Error Distribution of Cancer Aggression/Staging Classification for Per-Patient Study. (a) shows the accuracy and error distribution of our recovered prostate elasticity parameter and cancer T-Stage. For our patient dataset, the multinomial classifier (shown in royal blue and sky blue) outperforms the ordinal classifier (shown in crimson and coral). We achieve up to \(\mathbf {84\,\%}\) accuracy using multinomial logistic regression and \(\mathbf {82\,\%}\) using ordinal logistic regression for classifying cancer T-Stage based on our recovered elasticity parameter and patient age information. (b) shows the correlation between the recovered relative elasticity parameter and the Gleason score. We achieve up to \(\mathbf {77\,\%}\) accuracy using multinomial logistic regression and \(\mathbf {70\,\%}\) using ordinal logistic regression for classifying Gleason score based on our recovered elasticity parameter and patient age information.

4 Conclusion and Future Work

In this paper, we present an improved, non-invasive tissue elasticity parameter reconstruction framework using CT images. We further studied the correlation of the recovered relative elasticity parameters with prostate cancer T-Stage and Gleason score for multiclass classification of cancer T-stages and grades. The classification accuracy on our patient dataset using multinormial logistic regression method is up to \(84\,\%\) accurate for cancer T-stages and up to \(77\,\%\) accurate for Gleason scores. This study further demonstrates the effectiveness of our algorithm for recovering (relative) tissue elasticity parameter in-vivo and its promising potential for correct classification in cancer screening and diagnosis.

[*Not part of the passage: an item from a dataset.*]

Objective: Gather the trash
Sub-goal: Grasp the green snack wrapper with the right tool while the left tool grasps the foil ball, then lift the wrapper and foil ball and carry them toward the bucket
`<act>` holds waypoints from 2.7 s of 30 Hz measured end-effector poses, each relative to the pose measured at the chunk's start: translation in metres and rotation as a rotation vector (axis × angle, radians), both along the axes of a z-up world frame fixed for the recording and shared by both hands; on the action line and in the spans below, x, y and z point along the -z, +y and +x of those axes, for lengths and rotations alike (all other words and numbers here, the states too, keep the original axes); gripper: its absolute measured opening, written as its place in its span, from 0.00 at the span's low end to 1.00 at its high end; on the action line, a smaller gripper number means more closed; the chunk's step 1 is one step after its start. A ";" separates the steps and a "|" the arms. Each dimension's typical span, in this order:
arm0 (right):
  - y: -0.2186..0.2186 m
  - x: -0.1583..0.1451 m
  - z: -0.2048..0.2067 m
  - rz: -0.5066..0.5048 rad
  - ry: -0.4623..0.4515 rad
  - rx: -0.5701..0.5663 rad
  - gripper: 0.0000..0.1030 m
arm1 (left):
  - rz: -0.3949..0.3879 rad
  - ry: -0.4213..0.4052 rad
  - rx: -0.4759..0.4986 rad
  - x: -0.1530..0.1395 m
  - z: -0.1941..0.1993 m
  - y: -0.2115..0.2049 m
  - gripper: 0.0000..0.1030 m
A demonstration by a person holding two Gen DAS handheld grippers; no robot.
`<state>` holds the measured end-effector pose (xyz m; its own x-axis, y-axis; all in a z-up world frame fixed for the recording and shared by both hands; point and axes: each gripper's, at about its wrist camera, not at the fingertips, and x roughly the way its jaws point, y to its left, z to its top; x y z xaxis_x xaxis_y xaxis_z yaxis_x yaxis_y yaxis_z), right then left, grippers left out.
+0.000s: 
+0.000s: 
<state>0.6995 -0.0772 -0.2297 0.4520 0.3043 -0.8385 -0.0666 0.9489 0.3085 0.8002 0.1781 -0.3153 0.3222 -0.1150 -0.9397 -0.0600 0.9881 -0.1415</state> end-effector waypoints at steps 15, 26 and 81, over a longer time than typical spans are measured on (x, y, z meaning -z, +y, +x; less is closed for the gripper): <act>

Future Work: This study is performed on 113 sets of images from 29 prostate cancer patients all treated in the same hospital. More image data from more patients across multiple institutions can provide a much richer set of training data, thus further improving the classification results and testing/validating its classification power for cancer diagnosis. With more data, we could also apply our learned model for cancer stage/score prediction. And other features, such as the volume of the prostate can also be included in the larger study. Another possible direction is to perform the same study on normal subjects and increase the patient diversity from different locations. A large-scale study can enable more complete analysis and lead to more insights on the impact of variability due to demographics and hospital practice on the study results. Similar analysis and derivation could also be performed using other image modalities, such as MR and ultrasound, and shown to be applicable to other types of cancers.